Church waived £100k Murdoch fee in exchange for good publicity
Church, dubbed The Voice of an Angel, told the Leveson Inquiry she was asked to sing at Murdoch’s wedding to Wendi Deng in 1999.
In a statement, she said she was offered a fee of £100,000, but was told if she waived it she “would be looked upon favourably by Mr Murdoch’s papers”.
The inquiry heard News International denied the offer was made but Church said: “I remember being told that Rupert Murdoch had asked me to sing at his wedding to Wendi Deng and it would take place on his yacht in New York.
“And I also remember being 13 and thinking, ‘why on earth would anybody take a favour over £100,000?’.”
She was urged by her management and figures from the record company into taking the option of the favour from a “powerful man” like Murdoch.
Church later said she was “totally appalled’ by a clock on The Sun’s website counting down to her 16th birthday.
She said the clock was an “innuendo” highlighting the fact she was reaching the age of sexual consent.
“It was a little bizarre,” she said. “I was really uncomfortable with it in general.”
The hearing was told that her manager found evidence of a camera hidden in a shrub outside her home, she was chased by photographers in cars, paparazzi had taken pictures up her skirt and down her top and there were photographers outside her house on most days.
She told the hearing that The Sun published a story about her being pregnant for the first time before she had even told her family.
Only she, her then partner Gavin Henson and her doctor knew about the pregnancy. She said that the only way journalists could have found out about the pregnancy was through “hacked voicemail messages from the doctor or other surveillance”, although she did not have any evidence.

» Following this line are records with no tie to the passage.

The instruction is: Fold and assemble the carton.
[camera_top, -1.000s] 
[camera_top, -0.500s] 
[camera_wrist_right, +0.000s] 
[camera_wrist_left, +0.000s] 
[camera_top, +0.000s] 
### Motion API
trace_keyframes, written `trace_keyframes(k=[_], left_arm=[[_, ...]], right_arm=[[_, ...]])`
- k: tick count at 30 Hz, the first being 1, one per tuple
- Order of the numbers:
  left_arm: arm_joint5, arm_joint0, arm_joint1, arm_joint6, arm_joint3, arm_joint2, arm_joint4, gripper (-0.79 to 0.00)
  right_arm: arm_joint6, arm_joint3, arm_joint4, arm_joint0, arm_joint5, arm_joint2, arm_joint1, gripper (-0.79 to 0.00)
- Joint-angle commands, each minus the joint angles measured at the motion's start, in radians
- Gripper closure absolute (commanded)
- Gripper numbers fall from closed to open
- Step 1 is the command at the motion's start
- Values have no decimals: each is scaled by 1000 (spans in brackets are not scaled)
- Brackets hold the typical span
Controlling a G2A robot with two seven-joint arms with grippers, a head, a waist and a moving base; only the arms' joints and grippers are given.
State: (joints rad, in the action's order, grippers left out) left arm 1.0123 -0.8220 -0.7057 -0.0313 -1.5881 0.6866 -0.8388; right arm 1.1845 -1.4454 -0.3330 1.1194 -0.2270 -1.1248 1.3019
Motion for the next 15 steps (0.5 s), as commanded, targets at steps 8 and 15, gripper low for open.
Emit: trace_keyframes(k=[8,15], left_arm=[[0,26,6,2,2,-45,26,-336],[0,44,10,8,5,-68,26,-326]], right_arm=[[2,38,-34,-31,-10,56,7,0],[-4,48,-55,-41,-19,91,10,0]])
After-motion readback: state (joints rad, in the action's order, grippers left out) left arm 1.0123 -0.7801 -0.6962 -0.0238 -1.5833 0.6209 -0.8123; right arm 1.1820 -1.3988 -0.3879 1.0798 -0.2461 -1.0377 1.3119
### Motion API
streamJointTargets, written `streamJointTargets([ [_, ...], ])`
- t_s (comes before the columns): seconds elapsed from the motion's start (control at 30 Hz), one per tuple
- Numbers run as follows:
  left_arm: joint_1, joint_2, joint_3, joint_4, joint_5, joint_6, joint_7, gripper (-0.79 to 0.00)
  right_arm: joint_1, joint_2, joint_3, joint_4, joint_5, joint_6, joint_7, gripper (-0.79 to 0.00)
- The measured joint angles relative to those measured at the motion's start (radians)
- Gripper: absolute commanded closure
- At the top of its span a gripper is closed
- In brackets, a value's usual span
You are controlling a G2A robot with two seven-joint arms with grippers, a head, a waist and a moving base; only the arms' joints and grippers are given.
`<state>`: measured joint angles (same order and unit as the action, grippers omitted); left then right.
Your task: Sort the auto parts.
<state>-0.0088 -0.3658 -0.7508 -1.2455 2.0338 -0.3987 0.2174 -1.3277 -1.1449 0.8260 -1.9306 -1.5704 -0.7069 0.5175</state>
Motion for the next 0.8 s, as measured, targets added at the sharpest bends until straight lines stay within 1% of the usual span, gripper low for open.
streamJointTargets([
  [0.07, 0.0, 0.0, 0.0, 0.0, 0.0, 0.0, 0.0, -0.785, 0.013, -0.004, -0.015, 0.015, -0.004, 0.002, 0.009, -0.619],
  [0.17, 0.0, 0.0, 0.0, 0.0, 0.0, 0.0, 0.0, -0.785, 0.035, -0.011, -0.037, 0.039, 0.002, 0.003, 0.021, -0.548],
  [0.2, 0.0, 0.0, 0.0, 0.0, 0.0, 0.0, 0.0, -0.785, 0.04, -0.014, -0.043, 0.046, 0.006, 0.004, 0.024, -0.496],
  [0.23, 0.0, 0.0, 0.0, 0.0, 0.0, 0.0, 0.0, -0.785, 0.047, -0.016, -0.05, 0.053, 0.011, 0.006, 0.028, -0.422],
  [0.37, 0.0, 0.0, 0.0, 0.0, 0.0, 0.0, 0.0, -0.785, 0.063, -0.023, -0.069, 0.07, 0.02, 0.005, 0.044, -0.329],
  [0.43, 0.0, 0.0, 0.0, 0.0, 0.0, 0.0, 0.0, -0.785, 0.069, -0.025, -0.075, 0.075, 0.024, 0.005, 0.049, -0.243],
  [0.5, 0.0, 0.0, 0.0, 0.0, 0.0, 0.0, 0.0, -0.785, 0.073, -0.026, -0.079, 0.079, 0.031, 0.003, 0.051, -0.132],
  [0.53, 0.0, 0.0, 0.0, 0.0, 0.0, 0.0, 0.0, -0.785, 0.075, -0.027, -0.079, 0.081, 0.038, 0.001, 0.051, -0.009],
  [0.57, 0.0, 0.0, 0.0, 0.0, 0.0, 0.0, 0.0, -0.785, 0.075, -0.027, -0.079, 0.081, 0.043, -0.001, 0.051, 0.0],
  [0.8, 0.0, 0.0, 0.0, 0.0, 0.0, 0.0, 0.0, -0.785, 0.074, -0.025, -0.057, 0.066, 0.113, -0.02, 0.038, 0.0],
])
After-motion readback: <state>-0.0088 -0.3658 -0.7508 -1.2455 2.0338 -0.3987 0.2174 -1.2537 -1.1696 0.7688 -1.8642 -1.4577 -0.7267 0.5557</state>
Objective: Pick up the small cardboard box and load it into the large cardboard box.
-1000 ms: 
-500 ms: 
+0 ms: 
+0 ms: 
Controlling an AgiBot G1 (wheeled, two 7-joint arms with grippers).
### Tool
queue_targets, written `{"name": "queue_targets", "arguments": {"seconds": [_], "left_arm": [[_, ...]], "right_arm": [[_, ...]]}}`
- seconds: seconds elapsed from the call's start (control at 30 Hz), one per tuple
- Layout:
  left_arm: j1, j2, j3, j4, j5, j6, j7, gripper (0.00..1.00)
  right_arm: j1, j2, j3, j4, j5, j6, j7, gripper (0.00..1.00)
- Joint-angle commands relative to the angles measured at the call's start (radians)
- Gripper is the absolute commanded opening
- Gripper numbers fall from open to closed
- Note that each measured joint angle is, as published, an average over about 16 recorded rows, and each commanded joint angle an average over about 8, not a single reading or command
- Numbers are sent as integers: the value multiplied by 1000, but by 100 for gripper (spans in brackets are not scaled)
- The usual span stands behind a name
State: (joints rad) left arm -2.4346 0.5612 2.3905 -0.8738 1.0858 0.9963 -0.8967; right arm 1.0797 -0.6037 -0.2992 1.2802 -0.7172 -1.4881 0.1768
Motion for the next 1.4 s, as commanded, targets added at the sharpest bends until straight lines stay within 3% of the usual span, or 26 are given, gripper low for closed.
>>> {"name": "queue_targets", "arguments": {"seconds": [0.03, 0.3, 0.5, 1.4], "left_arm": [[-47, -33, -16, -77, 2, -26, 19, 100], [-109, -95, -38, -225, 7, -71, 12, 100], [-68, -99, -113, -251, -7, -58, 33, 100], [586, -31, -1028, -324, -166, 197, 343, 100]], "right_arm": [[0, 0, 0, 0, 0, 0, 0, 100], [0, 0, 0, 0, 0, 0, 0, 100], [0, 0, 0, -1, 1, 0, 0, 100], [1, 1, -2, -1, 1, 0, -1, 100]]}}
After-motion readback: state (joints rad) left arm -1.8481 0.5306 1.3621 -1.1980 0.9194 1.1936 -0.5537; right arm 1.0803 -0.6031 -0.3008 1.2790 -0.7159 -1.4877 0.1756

Church spoke of the “massive psychological effect’ of a News of the World story in December 2005 reporting that her father was having an affair and that her mother had attempted suicide.
The front-page article, headlined “Church’s three-in-a-bed cocaine shock”, was accompanied by a picture of the singer.

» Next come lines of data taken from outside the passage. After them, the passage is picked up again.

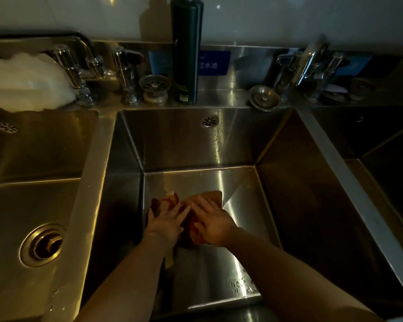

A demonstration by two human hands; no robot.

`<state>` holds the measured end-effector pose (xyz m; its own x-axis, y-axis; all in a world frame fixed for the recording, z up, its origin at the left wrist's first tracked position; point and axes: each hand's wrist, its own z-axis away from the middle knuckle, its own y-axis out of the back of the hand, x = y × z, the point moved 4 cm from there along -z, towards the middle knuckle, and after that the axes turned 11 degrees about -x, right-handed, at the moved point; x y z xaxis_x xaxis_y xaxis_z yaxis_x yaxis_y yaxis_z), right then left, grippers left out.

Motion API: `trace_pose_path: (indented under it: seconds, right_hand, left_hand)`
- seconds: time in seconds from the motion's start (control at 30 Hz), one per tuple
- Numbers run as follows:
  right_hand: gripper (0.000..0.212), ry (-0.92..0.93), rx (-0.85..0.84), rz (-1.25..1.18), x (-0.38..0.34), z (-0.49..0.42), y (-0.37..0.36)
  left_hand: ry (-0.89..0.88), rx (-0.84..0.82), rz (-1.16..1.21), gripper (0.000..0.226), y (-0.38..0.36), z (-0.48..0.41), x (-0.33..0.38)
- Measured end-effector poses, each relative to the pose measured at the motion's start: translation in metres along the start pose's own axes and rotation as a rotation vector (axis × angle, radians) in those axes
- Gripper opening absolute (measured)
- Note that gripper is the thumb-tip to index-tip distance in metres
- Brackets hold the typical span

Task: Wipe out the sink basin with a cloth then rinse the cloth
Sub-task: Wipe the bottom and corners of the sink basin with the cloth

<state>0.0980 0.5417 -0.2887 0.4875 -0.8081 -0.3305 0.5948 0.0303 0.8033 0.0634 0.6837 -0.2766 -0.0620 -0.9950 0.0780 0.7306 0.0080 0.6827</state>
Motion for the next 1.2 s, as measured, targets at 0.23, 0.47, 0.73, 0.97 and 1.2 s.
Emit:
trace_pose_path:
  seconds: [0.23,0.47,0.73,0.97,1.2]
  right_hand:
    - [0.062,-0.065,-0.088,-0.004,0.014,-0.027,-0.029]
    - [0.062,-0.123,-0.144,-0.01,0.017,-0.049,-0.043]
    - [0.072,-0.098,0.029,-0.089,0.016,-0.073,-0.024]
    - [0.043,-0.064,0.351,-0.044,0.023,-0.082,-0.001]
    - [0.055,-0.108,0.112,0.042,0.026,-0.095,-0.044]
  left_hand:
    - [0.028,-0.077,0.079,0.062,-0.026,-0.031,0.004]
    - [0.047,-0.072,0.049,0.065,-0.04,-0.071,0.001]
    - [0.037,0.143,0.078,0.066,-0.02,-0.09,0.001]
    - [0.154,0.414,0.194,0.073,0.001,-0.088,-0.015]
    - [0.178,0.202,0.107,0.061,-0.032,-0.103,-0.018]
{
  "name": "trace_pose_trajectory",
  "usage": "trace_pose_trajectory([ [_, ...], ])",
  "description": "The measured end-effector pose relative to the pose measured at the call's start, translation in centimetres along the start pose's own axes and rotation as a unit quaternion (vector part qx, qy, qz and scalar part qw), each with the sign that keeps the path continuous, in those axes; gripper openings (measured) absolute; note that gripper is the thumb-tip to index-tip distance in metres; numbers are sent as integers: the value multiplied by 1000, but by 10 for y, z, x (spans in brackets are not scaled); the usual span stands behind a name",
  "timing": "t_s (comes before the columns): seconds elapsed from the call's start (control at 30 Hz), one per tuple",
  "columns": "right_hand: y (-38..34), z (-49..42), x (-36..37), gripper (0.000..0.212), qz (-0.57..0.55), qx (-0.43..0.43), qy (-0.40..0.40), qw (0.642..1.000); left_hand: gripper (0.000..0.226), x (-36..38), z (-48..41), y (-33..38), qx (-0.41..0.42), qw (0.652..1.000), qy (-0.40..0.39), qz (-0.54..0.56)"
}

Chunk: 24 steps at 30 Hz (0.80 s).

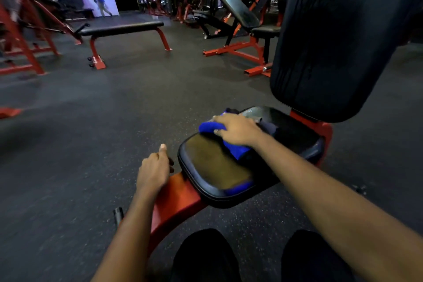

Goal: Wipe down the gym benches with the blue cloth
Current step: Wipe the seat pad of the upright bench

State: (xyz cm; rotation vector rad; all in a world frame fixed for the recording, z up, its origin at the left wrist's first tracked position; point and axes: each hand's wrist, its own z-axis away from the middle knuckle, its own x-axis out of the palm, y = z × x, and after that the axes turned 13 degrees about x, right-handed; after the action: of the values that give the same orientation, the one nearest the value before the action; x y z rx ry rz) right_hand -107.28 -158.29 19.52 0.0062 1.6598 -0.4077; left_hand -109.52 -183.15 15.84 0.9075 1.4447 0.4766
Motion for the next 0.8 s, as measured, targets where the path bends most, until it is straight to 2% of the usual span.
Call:
trace_pose_trajectory([
  [0.07,1,34,6,50,-27,-73,-12,997,90,-3,7,6,-16,999,-28,-17],
  [0.13,26,50,2,55,-45,-65,-6,997,69,-1,12,6,-22,997,-56,-50],
  [0.23,76,21,-17,51,-8,101,39,994,60,7,16,-2,-31,993,-72,-87],
  [0.3,91,-12,-29,47,8,194,33,980,59,9,14,-4,-27,991,-68,-112],
  [0.4,70,-44,-29,40,27,217,0,976,58,13,12,-6,-20,990,-61,-126],
  [0.47,36,-47,-24,37,36,193,-16,980,55,14,13,-5,-13,990,-46,-134],
  [0.6,-31,4,-7,41,19,23,-12,999,48,10,16,-4,-42,989,30,-139],
  [0.7,-37,57,2,49,-5,-98,-6,995,46,6,16,-5,-56,985,5,-161],
  [0.73,-29,64,1,50,5,-90,-16,996,46,4,16,-5,-52,982,-23,-180],
  [0.8,-9,60,-5,52,16,5,-35,999,48,0,16,-10,-50,973,-76,-214],
])
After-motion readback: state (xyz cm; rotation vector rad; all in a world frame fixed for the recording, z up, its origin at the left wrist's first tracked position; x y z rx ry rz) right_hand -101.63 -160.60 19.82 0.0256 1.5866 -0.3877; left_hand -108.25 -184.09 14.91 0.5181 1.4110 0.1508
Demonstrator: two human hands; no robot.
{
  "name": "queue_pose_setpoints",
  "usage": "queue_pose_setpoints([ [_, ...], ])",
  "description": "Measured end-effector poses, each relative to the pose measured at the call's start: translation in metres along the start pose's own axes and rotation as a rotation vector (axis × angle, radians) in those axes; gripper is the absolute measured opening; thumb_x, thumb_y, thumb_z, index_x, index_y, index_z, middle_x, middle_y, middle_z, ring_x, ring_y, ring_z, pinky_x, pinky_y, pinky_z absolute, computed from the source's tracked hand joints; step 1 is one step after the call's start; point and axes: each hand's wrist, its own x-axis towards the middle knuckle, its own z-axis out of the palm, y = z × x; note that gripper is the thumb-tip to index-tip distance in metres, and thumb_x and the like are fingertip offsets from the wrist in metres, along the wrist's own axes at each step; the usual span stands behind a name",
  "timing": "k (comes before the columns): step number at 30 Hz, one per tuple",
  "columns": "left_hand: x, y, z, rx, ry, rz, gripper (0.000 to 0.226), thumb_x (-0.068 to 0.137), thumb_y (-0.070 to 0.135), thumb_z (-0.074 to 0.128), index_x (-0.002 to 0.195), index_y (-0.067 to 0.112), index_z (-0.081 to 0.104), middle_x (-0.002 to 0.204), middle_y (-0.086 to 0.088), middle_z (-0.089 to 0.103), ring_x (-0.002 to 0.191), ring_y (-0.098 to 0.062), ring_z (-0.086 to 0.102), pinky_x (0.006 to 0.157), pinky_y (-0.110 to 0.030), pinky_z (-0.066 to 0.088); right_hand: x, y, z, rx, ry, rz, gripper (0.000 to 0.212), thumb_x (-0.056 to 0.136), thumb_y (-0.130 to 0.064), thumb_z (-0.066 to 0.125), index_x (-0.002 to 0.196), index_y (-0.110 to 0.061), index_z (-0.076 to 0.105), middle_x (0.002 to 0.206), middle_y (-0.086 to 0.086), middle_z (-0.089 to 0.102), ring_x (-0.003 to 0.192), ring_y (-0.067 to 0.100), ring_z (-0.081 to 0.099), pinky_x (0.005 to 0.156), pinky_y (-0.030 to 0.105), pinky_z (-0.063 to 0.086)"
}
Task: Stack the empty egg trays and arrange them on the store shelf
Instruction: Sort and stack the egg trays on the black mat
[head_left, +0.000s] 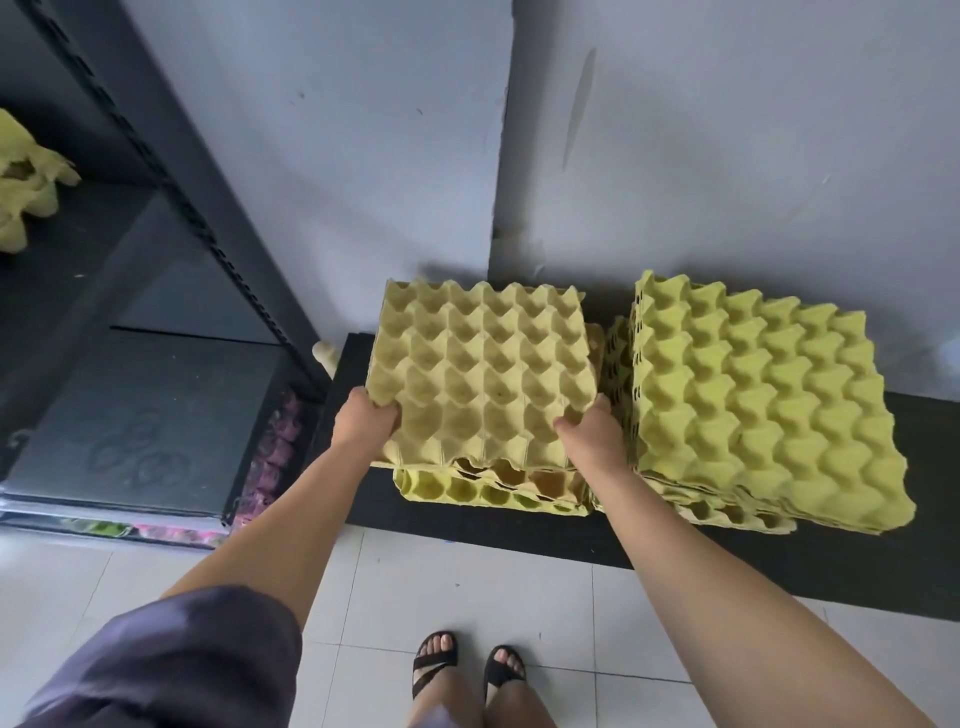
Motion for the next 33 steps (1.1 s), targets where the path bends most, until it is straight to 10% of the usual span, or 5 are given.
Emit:
queue_pose_setpoints([
  [19,-0.125,0.114,-0.126,-0.170,0.105,0.355,0.039,0.092,0.033,0.052,0.116,0.002,0.049,0.104,-0.007,0.058,0.094,-0.026,0.054,0.075,-0.033,0.040,-0.130,-0.099,-0.167,0.207,0.323,-0.196,0.039,0.067,-0.036,0.058,0.095,-0.010,0.055,0.098,0.013,0.061,0.081,0.030,0.061,0.064,0.033,0.049],
  [33,-0.247,0.080,-0.217,-0.309,0.307,0.537,0.054,0.076,0.053,0.061,0.112,0.013,0.053,0.111,-0.008,0.057,0.100,-0.025,0.058,0.085,-0.044,0.051,-0.255,-0.118,-0.201,0.297,0.413,-0.551,0.064,0.085,-0.028,0.060,0.144,-0.018,0.038,0.130,0.013,0.044,0.114,0.029,0.052,0.089,0.035,0.043],
])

She said: “I see no public interest at all that it serves other than to sell papers.”
Church said she had been contacted earlier this year by the police who showed her details found in Glenn Mulcaire’s notebooks, including passwords, PIN codes and phone numbers, relating to her and others in her life.
Earlier, retired school teacher Chris Jefferies told the inquiry how he had been “shamelessly vilified” by tabloids after he became a suspect in the high-profile murder of Joanna Yeates.
Jefferies, who was Yeates’s landlord, said he was effectively left under “house arrest” by papers that conducted a witch-hunt against him.
He was wrongly portrayed as a friend of a paedophile, questioned about his sexuality and in the aftermath of all the coverage he had changed his appearance, he told the inquiry.
Dutch engineer Vincent Tabak was jailed last month for the murder, and eight newspapers paid out libel damages to Jefferies over their coverage while two of them, The Daily Mirror and the Sun, were also found guilty of contempt of court.